(COLLECTED MATERIAL Opens)

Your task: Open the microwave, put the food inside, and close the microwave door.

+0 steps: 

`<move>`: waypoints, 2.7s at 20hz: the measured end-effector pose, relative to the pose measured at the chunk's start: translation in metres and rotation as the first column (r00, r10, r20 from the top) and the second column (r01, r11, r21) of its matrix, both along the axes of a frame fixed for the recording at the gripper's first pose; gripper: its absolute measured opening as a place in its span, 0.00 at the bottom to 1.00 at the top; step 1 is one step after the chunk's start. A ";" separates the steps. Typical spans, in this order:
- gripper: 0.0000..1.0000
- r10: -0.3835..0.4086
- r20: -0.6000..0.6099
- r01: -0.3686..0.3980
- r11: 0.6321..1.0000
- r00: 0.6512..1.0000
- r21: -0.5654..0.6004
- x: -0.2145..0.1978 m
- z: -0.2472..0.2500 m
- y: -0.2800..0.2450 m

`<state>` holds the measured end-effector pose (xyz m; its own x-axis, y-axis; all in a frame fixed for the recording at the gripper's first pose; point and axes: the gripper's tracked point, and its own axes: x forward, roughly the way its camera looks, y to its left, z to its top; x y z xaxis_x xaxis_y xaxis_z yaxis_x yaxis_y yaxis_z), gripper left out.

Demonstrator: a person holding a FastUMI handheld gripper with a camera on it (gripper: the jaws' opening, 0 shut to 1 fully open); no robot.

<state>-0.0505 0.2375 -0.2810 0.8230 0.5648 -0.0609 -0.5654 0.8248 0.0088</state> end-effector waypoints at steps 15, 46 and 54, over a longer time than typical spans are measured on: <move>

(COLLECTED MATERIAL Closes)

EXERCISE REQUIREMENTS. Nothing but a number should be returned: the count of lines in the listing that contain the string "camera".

WORKED SOLUTION. 2